02 a 20 de dezembro de 1985

Apresentação
por Pietro Maria Bardi

Caso natural, para quem entrou na dança das artes, não fazer distinção entre os participantes da festa, valendo o mestre mais famoso, o amanuense (porque não acadêmico), o primitivo, todos que, bem ou mais ou menos, sabem desempenhar o seu ofício. Neste caso a insígnia para entrar no recinto é Pintura, ingresso não permitido aos penetras.

Quantos os envolvidos no movimento! Encontrei, e encontro continuamente, centenas. Mas de alguns casos me lembro com particular prazer, às vezes casos curiosos, como este que agora me leva a contar como conheci Agostinho Batista de Freitas.

Voltemos atrás no tempo, há uns trinta e tantos anos, quando ainda armava o Masp. Os boatos na São Paulo recém promovida a capital das artes, eram unânimes no espalhar a má notícia de que a performance daria em nada. Demonstrações: na vitrina de objetos históricos, desde o Egito até o Novecentos, apresentava nosso século por meio de uma máquina de escrever. E mais: intercalados às obras de Mantegna, Bellini, Picasso, Portinari, havia nada menos que telas de pintores domingueiros.

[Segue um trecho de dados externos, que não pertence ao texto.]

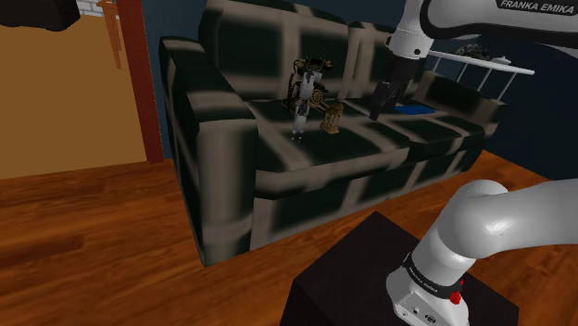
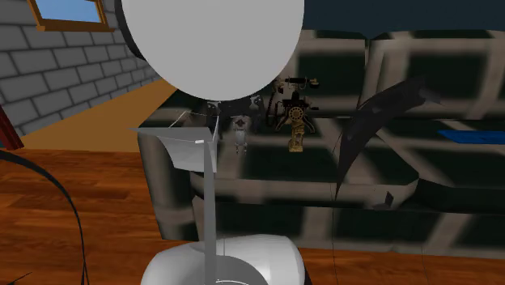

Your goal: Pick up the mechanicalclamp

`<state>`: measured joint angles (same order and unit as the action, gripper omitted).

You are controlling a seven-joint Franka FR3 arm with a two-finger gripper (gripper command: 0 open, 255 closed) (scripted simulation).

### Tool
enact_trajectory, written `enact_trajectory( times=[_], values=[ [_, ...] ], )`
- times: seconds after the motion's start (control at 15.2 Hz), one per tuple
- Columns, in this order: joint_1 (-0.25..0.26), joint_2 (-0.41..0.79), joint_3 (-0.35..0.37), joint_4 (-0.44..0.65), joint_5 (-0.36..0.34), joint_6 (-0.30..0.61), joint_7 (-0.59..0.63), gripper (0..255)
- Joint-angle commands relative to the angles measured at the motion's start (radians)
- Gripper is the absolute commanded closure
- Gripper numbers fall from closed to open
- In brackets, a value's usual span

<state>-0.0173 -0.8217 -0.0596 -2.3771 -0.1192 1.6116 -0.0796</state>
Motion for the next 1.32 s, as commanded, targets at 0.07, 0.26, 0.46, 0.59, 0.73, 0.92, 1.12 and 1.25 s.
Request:
enact_trajectory(
  times=[0.07, 0.26, 0.46, 0.59, 0.73, 0.92, 1.12, 1.25],
  values=[
    [0.002, 0.012, -0.014, -0.014, 0.004, 0.051, -0.006, 0],
    [0.01, 0.059, -0.055, -0.046, 0.02, 0.204, -0.028, 0],
    [0.024, 0.12, -0.098, -0.064, 0.043, 0.355, -0.057, 0],
    [0.037, 0.167, -0.128, -0.067, 0.065, 0.454, -0.081, 0],
    [0.055, 0.219, -0.159, -0.064, 0.094, 0.55, -0.109, 0],
    [0.092, 0.304, -0.209, -0.046, 0.152, 0.685, -0.164, 0],
    [0.144, 0.395, -0.267, -0.011, 0.236, 0.806, -0.238, 0],
    [0.19, 0.457, -0.311, 0.021, 0.309, 0.877, -0.301, 0]
  ],
)
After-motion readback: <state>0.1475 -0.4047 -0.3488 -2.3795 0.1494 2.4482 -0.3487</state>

Um dos meus favoritos era, e continua sendo, o Agostinho. Encontrei-o por acaso, desenhando na calçada, diante do edifício da Light. Fácil descobrir seu talento. Conversei com o simplório, vendo seu penchant pela paisagem urbana, e combinei de lhe oferecer uma tela, tintas, pincéis e uma permissão para subir até a crista do prédio do Banco do Estado; incumbência: – Você me reproduz uma vista total de São Paulo. A resposta foi automática: – Pois não. O que me consignou foi uma obra-prima. Empresto-a para esta exposição individual do pintor. É um dos quadros que publiquei não sei quantas vezes, a começar pelo meu antigo livro “The Arts in Brazil – a new Museum at São Paulo”, para oferecer ao leitor o mais esplêndido panorama da cidade.

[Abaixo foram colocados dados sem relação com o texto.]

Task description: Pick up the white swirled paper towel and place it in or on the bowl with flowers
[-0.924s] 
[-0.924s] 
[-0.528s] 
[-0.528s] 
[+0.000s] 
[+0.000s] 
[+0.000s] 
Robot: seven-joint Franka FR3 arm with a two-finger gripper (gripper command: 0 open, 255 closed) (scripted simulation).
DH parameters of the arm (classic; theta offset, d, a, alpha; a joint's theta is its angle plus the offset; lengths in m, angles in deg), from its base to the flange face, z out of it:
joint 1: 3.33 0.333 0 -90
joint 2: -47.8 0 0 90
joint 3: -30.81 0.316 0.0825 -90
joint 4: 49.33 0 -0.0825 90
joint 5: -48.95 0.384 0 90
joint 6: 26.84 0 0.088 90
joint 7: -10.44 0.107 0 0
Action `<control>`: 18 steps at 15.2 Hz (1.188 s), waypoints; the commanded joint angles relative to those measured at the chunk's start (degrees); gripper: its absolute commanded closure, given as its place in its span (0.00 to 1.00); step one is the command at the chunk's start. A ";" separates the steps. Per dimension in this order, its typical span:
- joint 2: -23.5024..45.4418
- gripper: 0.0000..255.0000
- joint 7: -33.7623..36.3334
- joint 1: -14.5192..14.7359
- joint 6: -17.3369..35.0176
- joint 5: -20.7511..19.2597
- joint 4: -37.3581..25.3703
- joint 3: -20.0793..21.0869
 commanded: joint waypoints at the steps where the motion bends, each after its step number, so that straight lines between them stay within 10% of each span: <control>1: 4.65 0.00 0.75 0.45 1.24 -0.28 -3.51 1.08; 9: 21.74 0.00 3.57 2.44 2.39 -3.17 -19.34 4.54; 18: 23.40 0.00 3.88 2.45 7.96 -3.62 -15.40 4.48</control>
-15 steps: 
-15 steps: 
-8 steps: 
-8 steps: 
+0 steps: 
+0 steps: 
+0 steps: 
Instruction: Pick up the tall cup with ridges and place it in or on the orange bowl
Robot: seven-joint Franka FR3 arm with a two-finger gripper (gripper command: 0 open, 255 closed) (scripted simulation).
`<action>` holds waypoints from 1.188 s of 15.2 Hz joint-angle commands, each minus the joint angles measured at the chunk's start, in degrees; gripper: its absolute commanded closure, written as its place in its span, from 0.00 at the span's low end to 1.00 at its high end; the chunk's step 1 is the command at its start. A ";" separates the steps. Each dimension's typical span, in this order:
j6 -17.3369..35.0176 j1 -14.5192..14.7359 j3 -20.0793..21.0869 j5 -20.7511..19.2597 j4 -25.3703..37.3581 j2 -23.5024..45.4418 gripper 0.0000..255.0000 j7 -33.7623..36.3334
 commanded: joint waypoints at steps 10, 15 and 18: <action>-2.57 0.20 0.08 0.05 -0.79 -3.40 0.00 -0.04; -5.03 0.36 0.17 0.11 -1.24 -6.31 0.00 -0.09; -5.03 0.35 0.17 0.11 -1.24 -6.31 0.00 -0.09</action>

Constatem: tudo observado, tudo na perspectiva mais certa, detalhe por detalhe, uma visão não abstrata, nem informal, nem concreta, nem não sei qual interpretação.

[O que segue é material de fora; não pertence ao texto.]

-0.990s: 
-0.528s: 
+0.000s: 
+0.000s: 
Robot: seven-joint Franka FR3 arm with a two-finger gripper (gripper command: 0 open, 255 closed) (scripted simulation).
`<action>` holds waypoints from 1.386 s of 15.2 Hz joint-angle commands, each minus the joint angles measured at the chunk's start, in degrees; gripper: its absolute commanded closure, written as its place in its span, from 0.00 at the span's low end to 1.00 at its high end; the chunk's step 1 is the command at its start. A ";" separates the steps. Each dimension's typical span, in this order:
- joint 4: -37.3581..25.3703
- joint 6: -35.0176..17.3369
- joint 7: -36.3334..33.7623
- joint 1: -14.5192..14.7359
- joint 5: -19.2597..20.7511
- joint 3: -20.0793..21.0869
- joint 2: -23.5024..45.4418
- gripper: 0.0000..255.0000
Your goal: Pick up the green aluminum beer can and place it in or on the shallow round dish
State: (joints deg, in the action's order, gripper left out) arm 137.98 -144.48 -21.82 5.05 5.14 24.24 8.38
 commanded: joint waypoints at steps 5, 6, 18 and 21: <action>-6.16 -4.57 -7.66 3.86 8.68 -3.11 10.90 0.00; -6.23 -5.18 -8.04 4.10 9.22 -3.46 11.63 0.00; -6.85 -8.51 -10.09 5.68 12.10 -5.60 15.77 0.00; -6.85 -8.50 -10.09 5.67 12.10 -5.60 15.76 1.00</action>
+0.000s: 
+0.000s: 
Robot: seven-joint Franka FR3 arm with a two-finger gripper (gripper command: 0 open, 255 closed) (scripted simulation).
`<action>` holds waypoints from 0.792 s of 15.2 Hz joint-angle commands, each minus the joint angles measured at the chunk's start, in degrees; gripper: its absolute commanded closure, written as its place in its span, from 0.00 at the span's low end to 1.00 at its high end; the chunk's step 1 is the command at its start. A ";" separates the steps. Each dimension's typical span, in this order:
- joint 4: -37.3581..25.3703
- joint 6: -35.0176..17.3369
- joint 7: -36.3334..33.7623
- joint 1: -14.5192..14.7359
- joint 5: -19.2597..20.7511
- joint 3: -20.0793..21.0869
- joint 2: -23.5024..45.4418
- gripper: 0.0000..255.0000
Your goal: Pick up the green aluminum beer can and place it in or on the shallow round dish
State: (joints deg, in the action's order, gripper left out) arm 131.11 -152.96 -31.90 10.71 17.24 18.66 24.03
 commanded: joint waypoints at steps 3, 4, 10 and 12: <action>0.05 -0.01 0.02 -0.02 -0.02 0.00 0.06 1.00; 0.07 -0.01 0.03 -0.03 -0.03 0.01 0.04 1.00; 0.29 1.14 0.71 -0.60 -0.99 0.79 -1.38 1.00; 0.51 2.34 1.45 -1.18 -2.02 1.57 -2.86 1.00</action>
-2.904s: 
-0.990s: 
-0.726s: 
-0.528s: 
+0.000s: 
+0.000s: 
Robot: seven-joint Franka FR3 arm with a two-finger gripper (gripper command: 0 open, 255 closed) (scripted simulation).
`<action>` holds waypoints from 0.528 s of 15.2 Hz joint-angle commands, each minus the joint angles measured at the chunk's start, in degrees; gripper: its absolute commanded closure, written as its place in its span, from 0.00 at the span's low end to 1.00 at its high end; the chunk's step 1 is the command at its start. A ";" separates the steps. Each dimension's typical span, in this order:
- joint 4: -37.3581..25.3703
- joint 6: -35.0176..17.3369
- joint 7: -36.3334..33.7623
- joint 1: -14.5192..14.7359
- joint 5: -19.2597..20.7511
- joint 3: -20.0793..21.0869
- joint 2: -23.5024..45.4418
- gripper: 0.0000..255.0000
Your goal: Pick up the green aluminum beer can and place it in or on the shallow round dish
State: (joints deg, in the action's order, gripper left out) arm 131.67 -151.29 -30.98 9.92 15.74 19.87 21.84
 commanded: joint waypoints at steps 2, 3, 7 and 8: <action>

Agostinho, desde aquele tempo, tornou-se meu amigo, e tudo o quanto pude fazer para ele ser conhecido, cumpri com convicção. Esteve trabalhando, sempre atencioso, paisagista nato, sempre o mesmo manifestar genuíno.

É considerado um primitivo. Para melhor definir Agostinho diria: um dos nossos ‘naifs’: ingênuo por natureza, simplificador festivo do que pinta, um mestre popular, instintivo, isolado, dono de um artificiar que, nos anos 30 chamavam, em Nova York, a ‘arte do homem comum’ ou ‘arte não conceitual’.

Trata-se de um complemento da cultura, estranho, impassível ao se desenvolver das agitações hodiernas. Agostinho é o que é: um pintor.